About this task
Please transcribe the following records in full, exactly as given.

Data listing
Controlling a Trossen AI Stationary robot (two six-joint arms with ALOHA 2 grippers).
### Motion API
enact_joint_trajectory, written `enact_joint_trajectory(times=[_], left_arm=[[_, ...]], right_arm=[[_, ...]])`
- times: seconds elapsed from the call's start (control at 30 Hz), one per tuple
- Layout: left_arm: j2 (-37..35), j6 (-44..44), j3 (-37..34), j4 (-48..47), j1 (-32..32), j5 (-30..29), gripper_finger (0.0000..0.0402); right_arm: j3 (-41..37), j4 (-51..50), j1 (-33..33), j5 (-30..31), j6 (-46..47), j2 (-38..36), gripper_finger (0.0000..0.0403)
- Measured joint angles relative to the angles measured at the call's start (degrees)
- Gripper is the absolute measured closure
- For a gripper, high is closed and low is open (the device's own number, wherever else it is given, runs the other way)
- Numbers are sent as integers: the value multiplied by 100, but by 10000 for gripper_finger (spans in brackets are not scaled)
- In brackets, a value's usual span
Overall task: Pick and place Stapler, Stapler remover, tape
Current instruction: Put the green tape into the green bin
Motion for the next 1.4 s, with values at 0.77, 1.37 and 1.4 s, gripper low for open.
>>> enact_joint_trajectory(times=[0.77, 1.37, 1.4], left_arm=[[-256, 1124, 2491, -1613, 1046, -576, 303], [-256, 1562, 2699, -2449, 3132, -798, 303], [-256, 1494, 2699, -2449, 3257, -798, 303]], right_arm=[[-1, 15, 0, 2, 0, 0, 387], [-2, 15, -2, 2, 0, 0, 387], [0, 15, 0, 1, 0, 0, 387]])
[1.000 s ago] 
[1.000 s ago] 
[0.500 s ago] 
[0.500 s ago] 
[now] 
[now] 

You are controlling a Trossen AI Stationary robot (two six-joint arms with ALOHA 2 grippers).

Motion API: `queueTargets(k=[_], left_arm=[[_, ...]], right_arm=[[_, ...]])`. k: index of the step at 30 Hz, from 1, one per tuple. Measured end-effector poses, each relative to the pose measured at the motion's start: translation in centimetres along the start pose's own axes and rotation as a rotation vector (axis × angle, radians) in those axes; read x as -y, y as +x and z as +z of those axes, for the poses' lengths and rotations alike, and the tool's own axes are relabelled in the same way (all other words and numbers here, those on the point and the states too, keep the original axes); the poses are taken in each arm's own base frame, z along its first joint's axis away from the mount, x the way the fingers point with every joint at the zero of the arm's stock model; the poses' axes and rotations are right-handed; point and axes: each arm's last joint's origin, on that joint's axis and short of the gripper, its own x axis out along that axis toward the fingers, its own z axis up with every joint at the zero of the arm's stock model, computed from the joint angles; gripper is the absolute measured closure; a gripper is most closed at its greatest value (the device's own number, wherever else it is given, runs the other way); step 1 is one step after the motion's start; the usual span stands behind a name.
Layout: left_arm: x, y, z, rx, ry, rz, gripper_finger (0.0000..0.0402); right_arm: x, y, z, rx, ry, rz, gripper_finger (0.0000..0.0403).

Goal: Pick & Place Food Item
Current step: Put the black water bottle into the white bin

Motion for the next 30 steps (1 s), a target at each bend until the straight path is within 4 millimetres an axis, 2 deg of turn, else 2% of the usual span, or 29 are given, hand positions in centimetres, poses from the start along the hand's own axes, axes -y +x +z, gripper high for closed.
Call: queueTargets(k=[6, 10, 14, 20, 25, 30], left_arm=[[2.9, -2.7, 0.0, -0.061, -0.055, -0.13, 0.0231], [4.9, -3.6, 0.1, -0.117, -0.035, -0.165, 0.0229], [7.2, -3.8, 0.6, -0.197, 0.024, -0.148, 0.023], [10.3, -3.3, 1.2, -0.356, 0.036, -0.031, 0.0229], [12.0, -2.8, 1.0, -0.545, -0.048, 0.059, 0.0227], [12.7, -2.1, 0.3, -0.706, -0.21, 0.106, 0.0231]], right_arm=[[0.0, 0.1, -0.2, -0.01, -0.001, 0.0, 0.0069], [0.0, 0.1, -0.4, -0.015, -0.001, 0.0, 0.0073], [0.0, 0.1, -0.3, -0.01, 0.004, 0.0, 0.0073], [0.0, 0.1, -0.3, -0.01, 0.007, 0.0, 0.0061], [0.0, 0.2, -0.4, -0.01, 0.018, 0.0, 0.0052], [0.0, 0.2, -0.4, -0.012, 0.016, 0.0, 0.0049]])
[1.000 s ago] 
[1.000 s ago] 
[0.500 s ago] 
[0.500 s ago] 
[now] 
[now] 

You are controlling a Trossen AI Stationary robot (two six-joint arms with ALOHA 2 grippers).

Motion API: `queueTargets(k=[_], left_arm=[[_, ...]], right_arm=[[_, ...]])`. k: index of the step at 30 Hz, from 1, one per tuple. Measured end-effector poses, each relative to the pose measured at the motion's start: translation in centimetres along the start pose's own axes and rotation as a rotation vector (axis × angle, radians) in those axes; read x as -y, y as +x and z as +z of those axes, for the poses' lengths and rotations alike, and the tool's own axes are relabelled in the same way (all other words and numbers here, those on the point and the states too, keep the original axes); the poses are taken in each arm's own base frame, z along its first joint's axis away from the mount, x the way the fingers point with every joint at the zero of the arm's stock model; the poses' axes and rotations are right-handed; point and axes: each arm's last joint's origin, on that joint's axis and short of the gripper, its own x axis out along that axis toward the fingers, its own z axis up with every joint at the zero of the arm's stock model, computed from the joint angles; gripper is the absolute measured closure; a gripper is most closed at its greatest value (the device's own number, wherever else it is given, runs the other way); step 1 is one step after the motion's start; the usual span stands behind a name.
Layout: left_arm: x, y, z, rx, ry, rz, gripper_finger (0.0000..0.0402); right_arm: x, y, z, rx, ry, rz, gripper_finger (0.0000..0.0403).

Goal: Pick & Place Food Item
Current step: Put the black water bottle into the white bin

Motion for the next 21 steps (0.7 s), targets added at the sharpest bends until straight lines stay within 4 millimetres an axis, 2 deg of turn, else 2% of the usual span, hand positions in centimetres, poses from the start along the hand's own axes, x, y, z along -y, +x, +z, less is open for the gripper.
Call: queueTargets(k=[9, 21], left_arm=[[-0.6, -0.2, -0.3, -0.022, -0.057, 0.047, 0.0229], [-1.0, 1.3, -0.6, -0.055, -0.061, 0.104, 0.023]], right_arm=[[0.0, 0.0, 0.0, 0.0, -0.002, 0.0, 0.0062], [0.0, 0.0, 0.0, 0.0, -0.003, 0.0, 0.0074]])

Result of this task
Controlling a Trossen AI Stationary robot (two six-joint arms with ALOHA 2 grippers).
### Motion API
enact_joint_trajectory, written `enact_joint_trajectory(times=[_], left_arm=[[_, ...]], right_arm=[[_, ...]])`
- times: seconds elapsed from the call's start (control at 30 Hz), one per tuple
- Layout: left_arm: j2 (-37..35), j6 (-44..44), j3 (-37..34), j4 (-48..47), j1 (-32..32), j5 (-30..29), gripper_finger (0.0000..0.0402); right_arm: j3 (-41..37), j4 (-51..50), j1 (-33..33), j5 (-30..31), j6 (-46..47), j2 (-38..36), gripper_finger (0.0000..0.0403)
- Measured joint angles relative to the angles measured at the call's start (degrees)
- Gripper is the absolute measured closure
- For a gripper, high is closed and low is open (the device's own number, wherever else it is given, runs the other way)
- Numbers are sent as integers: the value multiplied by 100, but by 10000 for gripper_finger (spans in brackets are not scaled)
- In brackets, a value's usual span
Overall task: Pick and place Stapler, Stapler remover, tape
Current instruction: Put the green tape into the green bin
Motion for the next 1.4 s, with values at 0.77, 1.37 and 1.4 s, gripper low for open.
>>> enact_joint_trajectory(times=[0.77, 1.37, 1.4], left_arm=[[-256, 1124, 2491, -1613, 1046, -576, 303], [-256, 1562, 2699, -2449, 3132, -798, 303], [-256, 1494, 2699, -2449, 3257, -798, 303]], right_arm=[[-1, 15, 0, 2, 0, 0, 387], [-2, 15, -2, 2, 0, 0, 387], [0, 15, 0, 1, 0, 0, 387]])
[1.000 s ago] 
[1.000 s ago] 
[0.500 s ago] 
[0.500 s ago] 
[now] 
[now] 

You are controlling a Trossen AI Stationary robot (two six-joint arms with ALOHA 2 grippers).

Motion API: `queueTargets(k=[_], left_arm=[[_, ...]], right_arm=[[_, ...]])`. k: index of the step at 30 Hz, from 1, one per tuple. Measured end-effector poses, each relative to the pose measured at the motion's start: translation in centimetres along the start pose's own axes and rotation as a rotation vector (axis × angle, radians) in those axes; read x as -y, y as +x and z as +z of those axes, for the poses' lengths and rotations alike, and the tool's own axes are relabelled in the same way (all other words and numbers here, those on the point and the states too, keep the original axes); the poses are taken in each arm's own base frame, z along its first joint's axis away from the mount, x the way the fingers point with every joint at the zero of the arm's stock model; the poses' axes and rotations are right-handed; point and axes: each arm's last joint's origin, on that joint's axis and short of the gripper, its own x axis out along that axis toward the fingers, its own z axis up with every joint at the zero of the arm's stock model, computed from the joint angles; gripper is the absolute measured closure; a gripper is most closed at its greatest value (the device's own number, wherever else it is given, runs the other way); step 1 is one step after the motion's start; the usual span stands behind a name.
Layout: left_arm: x, y, z, rx, ry, rz, gripper_finger (0.0000..0.0402); right_arm: x, y, z, rx, ry, rz, gripper_finger (0.0000..0.0403).

Goal: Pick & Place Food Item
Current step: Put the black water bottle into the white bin

Motion for the next 30 steps (1 s), a target at each bend until the straight path is within 4 millimetres an axis, 2 deg of turn, else 2% of the usual span, or 29 are given, hand positions in centimetres, poses from the start along the hand's own axes, axes -y +x +z, gripper high for closed.
Call: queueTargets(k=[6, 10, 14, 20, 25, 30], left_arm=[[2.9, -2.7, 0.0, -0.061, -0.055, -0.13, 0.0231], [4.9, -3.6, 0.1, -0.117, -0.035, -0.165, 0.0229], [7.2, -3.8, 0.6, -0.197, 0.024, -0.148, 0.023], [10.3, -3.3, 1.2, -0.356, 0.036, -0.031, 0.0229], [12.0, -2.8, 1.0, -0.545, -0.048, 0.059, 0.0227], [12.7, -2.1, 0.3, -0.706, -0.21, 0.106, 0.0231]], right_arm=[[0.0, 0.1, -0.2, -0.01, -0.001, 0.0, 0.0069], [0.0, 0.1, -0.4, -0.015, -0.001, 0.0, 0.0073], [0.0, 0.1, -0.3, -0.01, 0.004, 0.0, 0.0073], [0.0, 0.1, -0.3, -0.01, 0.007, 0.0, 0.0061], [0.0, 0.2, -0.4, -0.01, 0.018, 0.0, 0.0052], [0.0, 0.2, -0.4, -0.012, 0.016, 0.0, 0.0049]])
[1.000 s ago] 
[1.000 s ago] 
[0.500 s ago] 
[0.500 s ago] 
[now] 
[now] 

You are controlling a Trossen AI Stationary robot (two six-joint arms with ALOHA 2 grippers).

Motion API: `queueTargets(k=[_], left_arm=[[_, ...]], right_arm=[[_, ...]])`. k: index of the step at 30 Hz, from 1, one per tuple. Measured end-effector poses, each relative to the pose measured at the motion's start: translation in centimetres along the start pose's own axes and rotation as a rotation vector (axis × angle, radians) in those axes; read x as -y, y as +x and z as +z of those axes, for the poses' lengths and rotations alike, and the tool's own axes are relabelled in the same way (all other words and numbers here, those on the point and the states too, keep the original axes); the poses are taken in each arm's own base frame, z along its first joint's axis away from the mount, x the way the fingers point with every joint at the zero of the arm's stock model; the poses' axes and rotations are right-handed; point and axes: each arm's last joint's origin, on that joint's axis and short of the gripper, its own x axis out along that axis toward the fingers, its own z axis up with every joint at the zero of the arm's stock model, computed from the joint angles; gripper is the absolute measured closure; a gripper is most closed at its greatest value (the device's own number, wherever else it is given, runs the other way); step 1 is one step after the motion's start; the usual span stands behind a name.
Layout: left_arm: x, y, z, rx, ry, rz, gripper_finger (0.0000..0.0402); right_arm: x, y, z, rx, ry, rz, gripper_finger (0.0000..0.0403).

Goal: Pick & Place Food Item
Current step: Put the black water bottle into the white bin

Motion for the next 21 steps (0.7 s), targets added at the sharpest bends until straight lines stay within 4 millimetres an axis, 2 deg of turn, else 2% of the usual span, hand positions in centimetres, poses from the start along the hand's own axes, x, y, z along -y, +x, +z, less is open for the gripper.
Call: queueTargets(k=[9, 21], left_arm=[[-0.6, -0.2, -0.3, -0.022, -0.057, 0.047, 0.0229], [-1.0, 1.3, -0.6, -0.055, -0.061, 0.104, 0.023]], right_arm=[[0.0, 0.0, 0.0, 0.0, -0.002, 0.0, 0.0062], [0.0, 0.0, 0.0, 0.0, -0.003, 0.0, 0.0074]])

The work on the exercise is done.